This morning as I drove the kids to school, I told them that I had packed them each a fish cutlet. (This is basically like a fried potato/fish patty flavoured with tumeric, salt, lemon, cilantro and garam masala). I had made them yesterday for the first time, from my mom’s recipe collection, and the kids quite enjoyed them. So, I was surprised when my son asked, voice quivering, “Why do we have to have that?”
In the rearview mirror, I watched his face crumple and my daughter cover her ears, anticipating the familiar howling that normally follows the trembling voice.
“Because you liked them yesterday and we had a couple left. Didn’t you like them?”
“Yeeeeeessssss…” His voice trailed off and his eyes squeezed shut. His mouth was looking like an upside down U. *sniff*
(My daughter rolled her eyes, hands hovering just over her ears. It could go either way from here.)
“So, then why are you upset? I’m just telling you because I put a spoon in your lunch kit, too. If the cutlet is a bit crumbly, you can use your spoon to scoop up the bits.”
“Becaaaaussse…*waaaaahhhh*…it’s so weird! Everyone will make fun of me!”
My heart sank. Partly because I was picturing his entire class of 3-5 year olds, standing around him in a circle, pointing and laughing, and partly because he was in the midst of something that we all get stuck in: Do I be me, or do I be like everyone else?
I tried to reason with him. “Do other people bring things to school that you don’t eat? Like ham sandwiches? Or pepperoni?”
He nodded, two tears making twin paths down to his chin.
“And do you tell them their food is weird?”
“Ok, so if someone says anything today, just tell them it’s not nice of them to say your food is weird, and that you don’t call their food weird.” (I had no idea if this was good advice. But it didn’t matter because it totally went over his head.)
The thing about kids is they call it like they see it. If something smells or looks funny, they’ll let you know. Sometimes it’s a trait to be admired. Other times, it can really hurt another kid’s feelings. And especially when they are in preschool, I don’t think we can expect them to hide these thoughts too much. Purposely taunting someone is one thing, but saying, “Your lunch smells funny” can simply be stating a fact.

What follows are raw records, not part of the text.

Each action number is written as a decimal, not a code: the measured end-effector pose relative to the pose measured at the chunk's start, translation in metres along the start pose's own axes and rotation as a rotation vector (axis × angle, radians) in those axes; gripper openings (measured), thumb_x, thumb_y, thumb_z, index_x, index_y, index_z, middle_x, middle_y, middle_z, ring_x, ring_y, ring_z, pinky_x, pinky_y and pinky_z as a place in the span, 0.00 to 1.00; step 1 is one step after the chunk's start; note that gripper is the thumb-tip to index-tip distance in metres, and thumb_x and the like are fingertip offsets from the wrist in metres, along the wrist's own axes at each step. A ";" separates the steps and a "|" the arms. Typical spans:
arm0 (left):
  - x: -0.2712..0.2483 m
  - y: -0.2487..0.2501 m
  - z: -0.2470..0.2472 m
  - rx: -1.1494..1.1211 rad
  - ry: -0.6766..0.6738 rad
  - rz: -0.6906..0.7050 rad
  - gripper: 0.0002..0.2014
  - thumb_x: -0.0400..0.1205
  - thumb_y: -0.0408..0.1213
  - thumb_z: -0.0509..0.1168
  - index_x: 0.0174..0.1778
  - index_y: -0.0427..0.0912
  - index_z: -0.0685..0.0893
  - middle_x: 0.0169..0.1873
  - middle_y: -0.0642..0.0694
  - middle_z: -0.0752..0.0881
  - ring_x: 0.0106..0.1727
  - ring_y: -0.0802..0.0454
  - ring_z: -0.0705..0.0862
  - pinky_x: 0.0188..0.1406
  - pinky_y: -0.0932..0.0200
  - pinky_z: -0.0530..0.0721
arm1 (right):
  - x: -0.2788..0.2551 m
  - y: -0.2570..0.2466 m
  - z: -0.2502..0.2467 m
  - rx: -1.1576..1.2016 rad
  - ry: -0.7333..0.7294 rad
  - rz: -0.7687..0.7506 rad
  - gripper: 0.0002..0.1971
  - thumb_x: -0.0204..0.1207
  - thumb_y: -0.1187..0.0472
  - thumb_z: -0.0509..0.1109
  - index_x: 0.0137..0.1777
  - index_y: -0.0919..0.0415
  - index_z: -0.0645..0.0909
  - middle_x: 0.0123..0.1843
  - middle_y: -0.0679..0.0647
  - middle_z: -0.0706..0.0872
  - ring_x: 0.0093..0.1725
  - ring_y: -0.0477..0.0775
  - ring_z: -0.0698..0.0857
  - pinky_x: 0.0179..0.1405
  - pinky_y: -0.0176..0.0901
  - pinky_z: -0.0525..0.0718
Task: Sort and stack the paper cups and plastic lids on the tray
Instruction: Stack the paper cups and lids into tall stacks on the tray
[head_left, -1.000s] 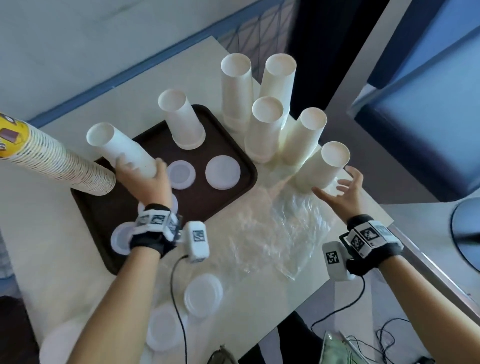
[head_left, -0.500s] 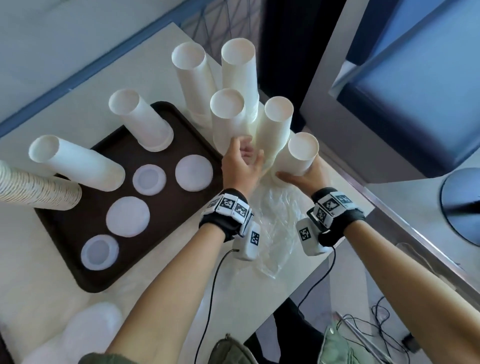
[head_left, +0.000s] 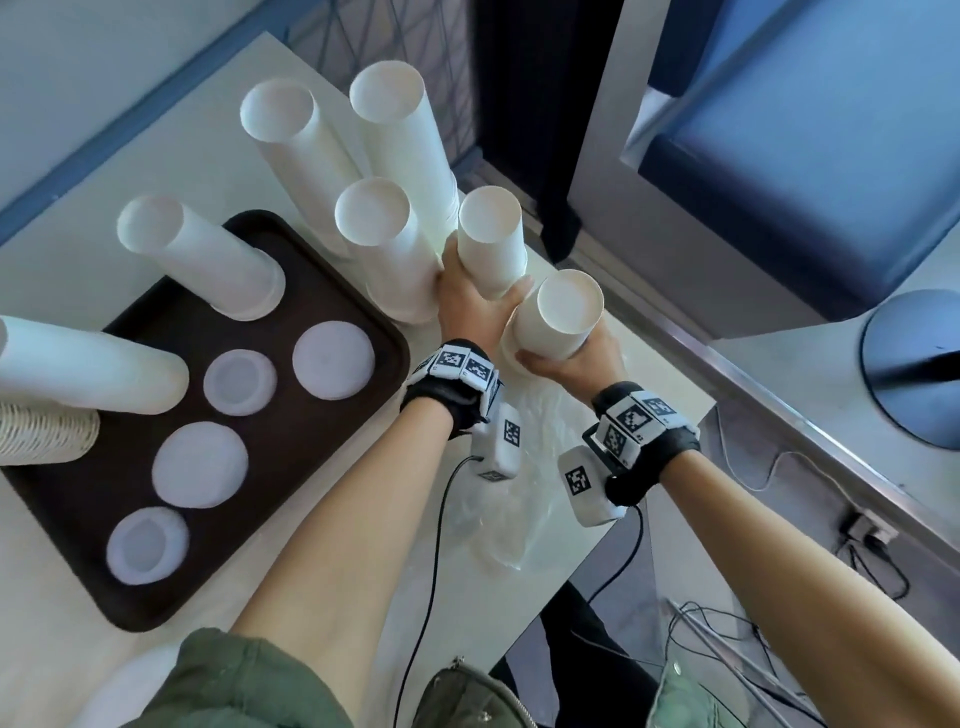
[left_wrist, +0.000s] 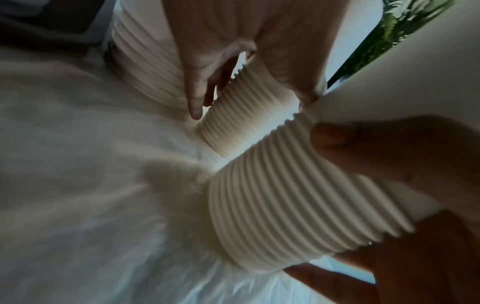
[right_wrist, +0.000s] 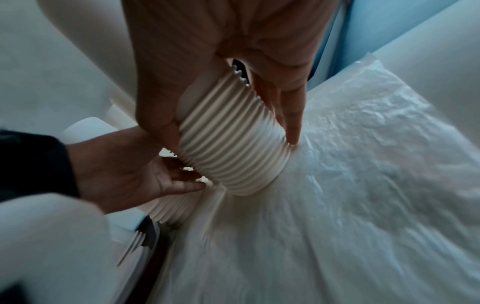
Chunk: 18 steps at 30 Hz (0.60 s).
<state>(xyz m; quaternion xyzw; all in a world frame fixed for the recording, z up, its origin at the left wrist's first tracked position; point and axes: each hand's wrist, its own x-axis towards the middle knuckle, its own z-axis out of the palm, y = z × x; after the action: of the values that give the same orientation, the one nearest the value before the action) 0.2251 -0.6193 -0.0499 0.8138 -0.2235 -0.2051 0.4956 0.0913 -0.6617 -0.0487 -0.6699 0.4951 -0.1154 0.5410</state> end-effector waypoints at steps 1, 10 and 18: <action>0.001 0.001 0.002 -0.015 0.017 -0.024 0.41 0.62 0.44 0.80 0.68 0.39 0.69 0.59 0.43 0.82 0.59 0.44 0.81 0.62 0.51 0.79 | 0.001 0.001 -0.001 0.006 -0.009 0.006 0.39 0.58 0.58 0.83 0.70 0.56 0.70 0.55 0.45 0.80 0.56 0.49 0.79 0.52 0.41 0.75; 0.005 0.001 0.005 -0.092 0.036 -0.052 0.36 0.65 0.36 0.80 0.67 0.38 0.71 0.54 0.46 0.84 0.53 0.49 0.82 0.52 0.67 0.77 | 0.004 0.004 -0.006 0.142 -0.013 0.057 0.35 0.56 0.60 0.84 0.64 0.63 0.76 0.57 0.55 0.85 0.57 0.55 0.83 0.55 0.48 0.81; -0.030 0.017 -0.037 -0.220 -0.100 0.047 0.33 0.64 0.40 0.79 0.59 0.60 0.68 0.53 0.54 0.79 0.53 0.56 0.79 0.55 0.73 0.78 | -0.023 -0.018 -0.023 0.375 -0.027 -0.017 0.23 0.52 0.58 0.81 0.49 0.49 0.80 0.48 0.50 0.86 0.50 0.53 0.85 0.55 0.58 0.85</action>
<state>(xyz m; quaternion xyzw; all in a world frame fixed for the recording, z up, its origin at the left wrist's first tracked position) 0.2189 -0.5825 -0.0156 0.7376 -0.2431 -0.2573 0.5750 0.0743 -0.6586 -0.0157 -0.5631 0.4518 -0.2011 0.6621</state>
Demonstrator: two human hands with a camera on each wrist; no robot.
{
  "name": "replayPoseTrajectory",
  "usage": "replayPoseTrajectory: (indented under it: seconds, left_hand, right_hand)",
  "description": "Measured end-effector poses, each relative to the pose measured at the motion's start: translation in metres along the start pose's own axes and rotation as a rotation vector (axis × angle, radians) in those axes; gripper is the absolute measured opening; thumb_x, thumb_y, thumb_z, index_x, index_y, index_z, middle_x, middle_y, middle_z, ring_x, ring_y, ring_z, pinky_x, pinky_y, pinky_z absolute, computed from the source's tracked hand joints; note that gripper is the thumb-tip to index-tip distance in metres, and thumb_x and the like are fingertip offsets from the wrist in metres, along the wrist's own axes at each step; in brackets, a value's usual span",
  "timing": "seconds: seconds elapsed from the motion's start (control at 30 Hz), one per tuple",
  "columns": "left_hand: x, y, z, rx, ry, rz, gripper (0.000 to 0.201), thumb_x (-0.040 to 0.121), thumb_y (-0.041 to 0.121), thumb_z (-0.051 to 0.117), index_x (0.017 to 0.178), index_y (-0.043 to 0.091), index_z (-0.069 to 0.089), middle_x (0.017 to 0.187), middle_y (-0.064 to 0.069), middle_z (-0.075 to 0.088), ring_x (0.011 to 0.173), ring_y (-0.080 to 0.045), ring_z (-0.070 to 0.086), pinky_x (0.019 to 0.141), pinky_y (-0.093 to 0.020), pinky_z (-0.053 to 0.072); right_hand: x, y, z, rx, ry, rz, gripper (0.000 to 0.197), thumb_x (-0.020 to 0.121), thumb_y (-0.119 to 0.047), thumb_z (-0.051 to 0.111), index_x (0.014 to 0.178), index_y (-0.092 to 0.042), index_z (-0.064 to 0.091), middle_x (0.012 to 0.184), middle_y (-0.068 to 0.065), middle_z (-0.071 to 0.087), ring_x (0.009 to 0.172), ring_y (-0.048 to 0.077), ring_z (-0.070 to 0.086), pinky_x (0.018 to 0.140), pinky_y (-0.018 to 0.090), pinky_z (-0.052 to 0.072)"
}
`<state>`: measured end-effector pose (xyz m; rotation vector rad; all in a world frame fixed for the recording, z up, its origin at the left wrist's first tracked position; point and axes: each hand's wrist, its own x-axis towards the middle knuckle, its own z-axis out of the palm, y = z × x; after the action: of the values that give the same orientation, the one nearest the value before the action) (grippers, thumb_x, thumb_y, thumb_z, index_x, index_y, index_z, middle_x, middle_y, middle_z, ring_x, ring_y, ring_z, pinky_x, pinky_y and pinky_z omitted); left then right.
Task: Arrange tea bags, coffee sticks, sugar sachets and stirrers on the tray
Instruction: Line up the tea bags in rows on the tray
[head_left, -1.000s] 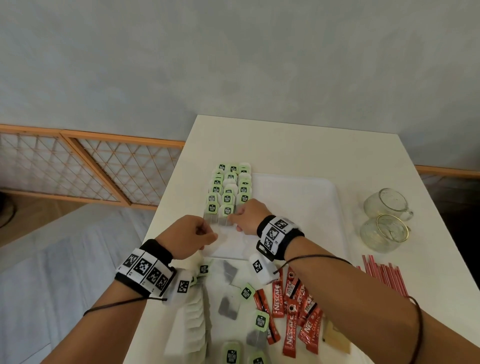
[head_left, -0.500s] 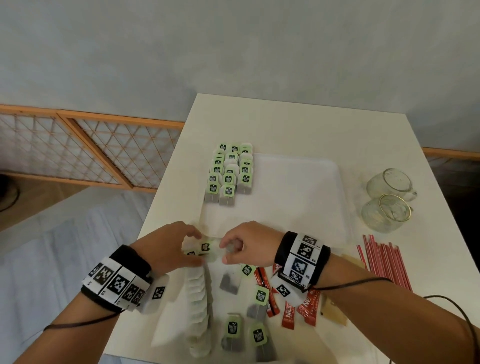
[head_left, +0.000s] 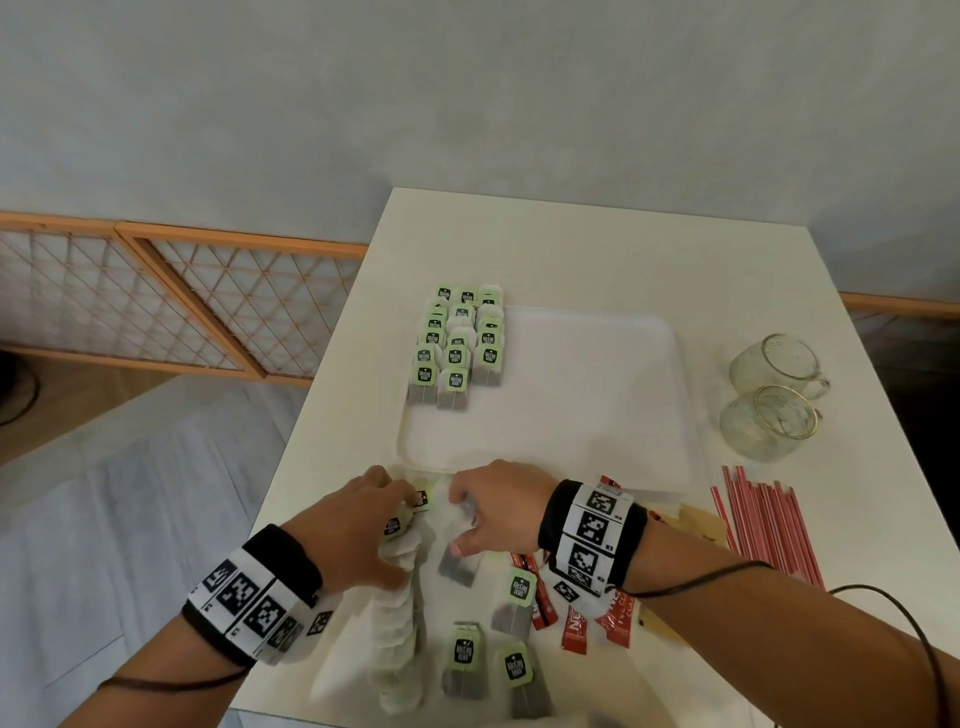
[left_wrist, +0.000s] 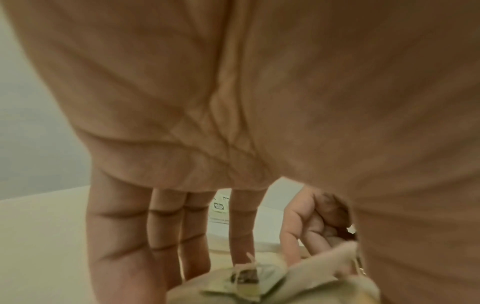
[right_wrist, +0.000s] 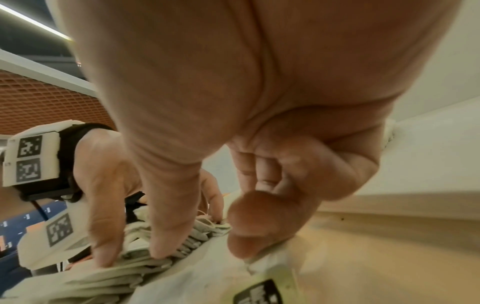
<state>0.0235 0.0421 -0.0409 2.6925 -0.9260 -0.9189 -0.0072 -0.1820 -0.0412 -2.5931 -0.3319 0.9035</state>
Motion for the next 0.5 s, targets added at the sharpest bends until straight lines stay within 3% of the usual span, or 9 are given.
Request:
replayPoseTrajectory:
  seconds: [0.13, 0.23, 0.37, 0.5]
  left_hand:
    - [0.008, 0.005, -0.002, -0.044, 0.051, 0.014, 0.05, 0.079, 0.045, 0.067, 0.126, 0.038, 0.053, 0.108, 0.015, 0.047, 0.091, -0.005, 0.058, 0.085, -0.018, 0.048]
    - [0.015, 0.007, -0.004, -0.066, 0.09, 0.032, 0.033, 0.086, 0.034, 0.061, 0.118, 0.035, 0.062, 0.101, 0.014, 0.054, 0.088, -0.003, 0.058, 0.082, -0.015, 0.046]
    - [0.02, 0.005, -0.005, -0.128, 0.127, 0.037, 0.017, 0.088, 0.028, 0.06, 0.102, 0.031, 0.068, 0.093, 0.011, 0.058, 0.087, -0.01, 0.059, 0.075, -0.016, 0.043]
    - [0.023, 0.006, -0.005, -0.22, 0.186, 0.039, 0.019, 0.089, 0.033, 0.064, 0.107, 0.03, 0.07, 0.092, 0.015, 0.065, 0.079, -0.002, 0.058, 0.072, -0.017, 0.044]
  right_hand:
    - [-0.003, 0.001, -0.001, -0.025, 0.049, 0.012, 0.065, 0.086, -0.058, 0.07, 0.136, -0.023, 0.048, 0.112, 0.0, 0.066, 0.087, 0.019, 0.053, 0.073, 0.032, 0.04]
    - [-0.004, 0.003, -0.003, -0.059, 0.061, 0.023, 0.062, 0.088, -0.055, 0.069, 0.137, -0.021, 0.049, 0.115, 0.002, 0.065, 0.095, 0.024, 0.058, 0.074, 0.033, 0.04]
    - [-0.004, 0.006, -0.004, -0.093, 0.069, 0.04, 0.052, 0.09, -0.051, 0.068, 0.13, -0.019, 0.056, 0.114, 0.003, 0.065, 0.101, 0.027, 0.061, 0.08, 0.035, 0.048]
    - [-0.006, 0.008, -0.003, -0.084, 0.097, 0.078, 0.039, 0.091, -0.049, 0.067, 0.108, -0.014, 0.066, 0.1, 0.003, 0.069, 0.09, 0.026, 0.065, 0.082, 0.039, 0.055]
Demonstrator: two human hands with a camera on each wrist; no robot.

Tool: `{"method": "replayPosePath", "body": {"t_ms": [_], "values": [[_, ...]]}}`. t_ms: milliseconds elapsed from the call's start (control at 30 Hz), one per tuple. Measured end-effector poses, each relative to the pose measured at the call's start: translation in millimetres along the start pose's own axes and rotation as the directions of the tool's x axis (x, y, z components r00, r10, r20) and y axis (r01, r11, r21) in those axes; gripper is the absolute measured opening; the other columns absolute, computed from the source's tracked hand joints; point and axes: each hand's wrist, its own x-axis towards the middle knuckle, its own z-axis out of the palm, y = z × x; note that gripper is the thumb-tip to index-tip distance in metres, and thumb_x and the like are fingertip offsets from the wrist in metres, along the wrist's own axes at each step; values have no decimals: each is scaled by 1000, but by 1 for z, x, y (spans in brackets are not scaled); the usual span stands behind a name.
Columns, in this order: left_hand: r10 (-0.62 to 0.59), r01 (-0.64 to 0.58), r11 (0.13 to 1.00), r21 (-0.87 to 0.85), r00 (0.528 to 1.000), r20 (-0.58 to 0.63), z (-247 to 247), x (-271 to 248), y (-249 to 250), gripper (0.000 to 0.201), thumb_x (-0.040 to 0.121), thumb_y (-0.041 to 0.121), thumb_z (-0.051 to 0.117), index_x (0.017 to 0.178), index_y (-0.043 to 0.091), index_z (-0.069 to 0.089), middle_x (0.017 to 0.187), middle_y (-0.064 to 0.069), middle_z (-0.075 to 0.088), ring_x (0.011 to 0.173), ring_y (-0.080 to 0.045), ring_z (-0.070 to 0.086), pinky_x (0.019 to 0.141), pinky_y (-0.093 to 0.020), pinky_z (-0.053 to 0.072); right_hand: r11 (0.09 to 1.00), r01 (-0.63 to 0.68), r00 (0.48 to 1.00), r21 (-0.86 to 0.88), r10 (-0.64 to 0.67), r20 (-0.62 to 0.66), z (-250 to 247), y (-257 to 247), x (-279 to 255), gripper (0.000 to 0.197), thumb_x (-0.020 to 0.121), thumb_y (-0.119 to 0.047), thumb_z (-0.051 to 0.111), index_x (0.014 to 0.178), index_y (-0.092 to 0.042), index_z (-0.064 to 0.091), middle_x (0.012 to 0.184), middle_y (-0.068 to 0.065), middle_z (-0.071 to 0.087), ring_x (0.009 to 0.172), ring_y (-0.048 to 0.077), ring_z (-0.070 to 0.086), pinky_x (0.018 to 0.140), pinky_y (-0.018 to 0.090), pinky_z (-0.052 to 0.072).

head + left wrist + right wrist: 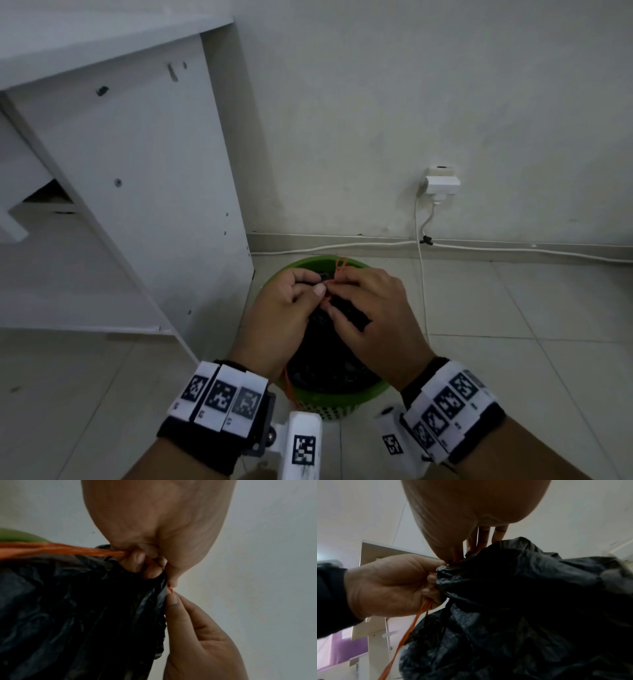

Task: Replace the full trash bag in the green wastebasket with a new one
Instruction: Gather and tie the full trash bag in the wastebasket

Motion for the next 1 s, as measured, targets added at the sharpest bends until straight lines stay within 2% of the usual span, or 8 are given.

As I write this, we are approaching his lunch hour. I really hope it goes well. There is a chance someone may say something to him, or look at him strangely. And as I sit here, I wonder if I did the right thing. Mostly, I think I did. I’m trying to model authenticity and encourage self-acceptance because in the long run, this will hopefully help them be happier adults. But, he is just 5…and a fish cutlet does smell. (Yummy to me, perhaps revolting to a kid who’s never had one).
I just feel that I had to get the message across that being different is not a bad thing. Whether it’s what we eat, the activities we enjoy, the ideas we have. But even at 36, this trips me up from time to time, too. It just shows up in different forms.
Anyway, I’ll keep you posted. Have you encountered this before with your kids? Either with food or something else? How did you handle it?